What the task asks: Each line of the data below holding the word "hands" must be copied.

★ ★ ★ ★ ★ ★ ★

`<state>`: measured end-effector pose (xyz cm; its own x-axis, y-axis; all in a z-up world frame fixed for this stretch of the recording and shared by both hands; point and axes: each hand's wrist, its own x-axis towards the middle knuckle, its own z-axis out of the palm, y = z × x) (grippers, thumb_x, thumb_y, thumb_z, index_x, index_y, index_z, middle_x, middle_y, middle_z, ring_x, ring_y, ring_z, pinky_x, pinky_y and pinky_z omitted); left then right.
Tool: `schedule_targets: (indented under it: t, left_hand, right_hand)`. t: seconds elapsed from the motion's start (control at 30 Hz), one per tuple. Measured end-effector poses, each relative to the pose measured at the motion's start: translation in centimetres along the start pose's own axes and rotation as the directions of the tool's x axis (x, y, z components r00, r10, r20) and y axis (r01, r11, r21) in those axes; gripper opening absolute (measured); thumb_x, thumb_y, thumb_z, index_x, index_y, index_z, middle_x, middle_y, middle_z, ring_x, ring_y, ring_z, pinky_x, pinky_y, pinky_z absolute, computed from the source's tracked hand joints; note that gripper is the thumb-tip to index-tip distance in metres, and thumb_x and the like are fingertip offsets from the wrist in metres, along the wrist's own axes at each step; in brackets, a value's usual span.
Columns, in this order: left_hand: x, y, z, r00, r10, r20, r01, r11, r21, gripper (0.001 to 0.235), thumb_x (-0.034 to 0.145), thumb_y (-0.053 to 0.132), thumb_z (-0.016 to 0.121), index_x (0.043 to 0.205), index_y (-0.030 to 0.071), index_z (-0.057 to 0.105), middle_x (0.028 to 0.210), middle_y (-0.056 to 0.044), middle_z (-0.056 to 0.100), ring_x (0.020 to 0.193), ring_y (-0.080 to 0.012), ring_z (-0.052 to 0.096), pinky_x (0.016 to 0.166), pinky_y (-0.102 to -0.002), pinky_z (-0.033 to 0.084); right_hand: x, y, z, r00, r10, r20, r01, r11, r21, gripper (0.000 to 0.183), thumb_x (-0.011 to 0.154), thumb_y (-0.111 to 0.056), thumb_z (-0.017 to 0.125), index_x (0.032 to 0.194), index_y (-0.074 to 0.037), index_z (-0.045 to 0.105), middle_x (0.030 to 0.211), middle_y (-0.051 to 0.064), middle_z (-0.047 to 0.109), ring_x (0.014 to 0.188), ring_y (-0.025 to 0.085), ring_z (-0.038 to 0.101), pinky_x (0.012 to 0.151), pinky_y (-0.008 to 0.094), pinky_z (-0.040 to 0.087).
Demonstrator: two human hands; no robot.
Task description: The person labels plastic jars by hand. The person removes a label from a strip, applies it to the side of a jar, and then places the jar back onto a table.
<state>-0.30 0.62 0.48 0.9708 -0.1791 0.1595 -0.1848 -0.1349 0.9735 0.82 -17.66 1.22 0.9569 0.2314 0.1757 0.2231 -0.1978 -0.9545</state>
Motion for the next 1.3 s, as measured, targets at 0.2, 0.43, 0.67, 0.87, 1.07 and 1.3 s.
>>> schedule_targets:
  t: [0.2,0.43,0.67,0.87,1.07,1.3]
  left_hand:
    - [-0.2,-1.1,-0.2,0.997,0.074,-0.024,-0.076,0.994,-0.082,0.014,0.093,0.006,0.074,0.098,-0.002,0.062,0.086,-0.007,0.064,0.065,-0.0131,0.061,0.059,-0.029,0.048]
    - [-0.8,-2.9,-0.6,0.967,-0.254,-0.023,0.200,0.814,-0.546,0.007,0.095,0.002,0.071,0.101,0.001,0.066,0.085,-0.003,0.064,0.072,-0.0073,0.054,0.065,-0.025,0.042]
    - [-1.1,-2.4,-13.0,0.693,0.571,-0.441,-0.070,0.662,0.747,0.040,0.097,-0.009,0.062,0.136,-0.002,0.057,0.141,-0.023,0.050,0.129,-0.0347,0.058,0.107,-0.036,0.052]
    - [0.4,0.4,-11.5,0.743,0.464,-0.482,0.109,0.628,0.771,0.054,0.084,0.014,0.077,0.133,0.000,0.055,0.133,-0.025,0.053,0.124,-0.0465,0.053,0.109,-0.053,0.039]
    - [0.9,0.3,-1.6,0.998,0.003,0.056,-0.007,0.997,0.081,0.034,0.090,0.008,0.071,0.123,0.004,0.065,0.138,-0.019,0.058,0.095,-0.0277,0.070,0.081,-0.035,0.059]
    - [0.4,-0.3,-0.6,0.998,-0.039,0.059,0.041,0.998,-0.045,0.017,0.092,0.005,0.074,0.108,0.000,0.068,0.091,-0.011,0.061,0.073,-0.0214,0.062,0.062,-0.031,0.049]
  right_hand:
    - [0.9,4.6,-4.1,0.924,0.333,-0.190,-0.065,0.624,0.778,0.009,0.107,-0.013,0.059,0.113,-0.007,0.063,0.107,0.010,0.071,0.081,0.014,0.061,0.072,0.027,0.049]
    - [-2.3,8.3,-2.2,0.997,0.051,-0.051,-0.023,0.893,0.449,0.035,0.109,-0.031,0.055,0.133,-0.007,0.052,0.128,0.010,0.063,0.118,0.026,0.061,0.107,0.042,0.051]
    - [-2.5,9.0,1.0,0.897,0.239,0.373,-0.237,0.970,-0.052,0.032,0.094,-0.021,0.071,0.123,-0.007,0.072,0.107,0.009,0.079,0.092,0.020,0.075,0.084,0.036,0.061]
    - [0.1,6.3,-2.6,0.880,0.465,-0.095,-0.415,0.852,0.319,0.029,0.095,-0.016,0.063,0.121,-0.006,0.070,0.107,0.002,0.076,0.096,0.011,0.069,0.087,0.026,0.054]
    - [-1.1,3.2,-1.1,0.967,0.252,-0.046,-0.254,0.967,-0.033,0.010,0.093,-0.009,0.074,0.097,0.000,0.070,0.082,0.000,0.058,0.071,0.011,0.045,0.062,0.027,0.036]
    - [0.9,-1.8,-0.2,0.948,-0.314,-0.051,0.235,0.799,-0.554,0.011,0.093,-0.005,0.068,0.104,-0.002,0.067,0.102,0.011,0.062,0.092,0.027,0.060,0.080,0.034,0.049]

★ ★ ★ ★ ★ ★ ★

Exercise output:
`<state>`: measured end-effector pose (xyz cm; its own x-axis, y-axis; all in a z-up world frame fixed for this stretch of the recording and shared by both hands; point and axes: each hand's wrist, its own x-axis towards the middle knuckle, its own z-axis out of the palm, y = z × x) (grippers, thumb_x, thumb_y, thumb_z, index_x, index_y, index_z, middle_x, middle_y, middle_z, ring_x, ring_y, ring_z, pinky_x, pinky_y and pinky_z omitted); left then right.
Demonstrator: two human hands; no robot.

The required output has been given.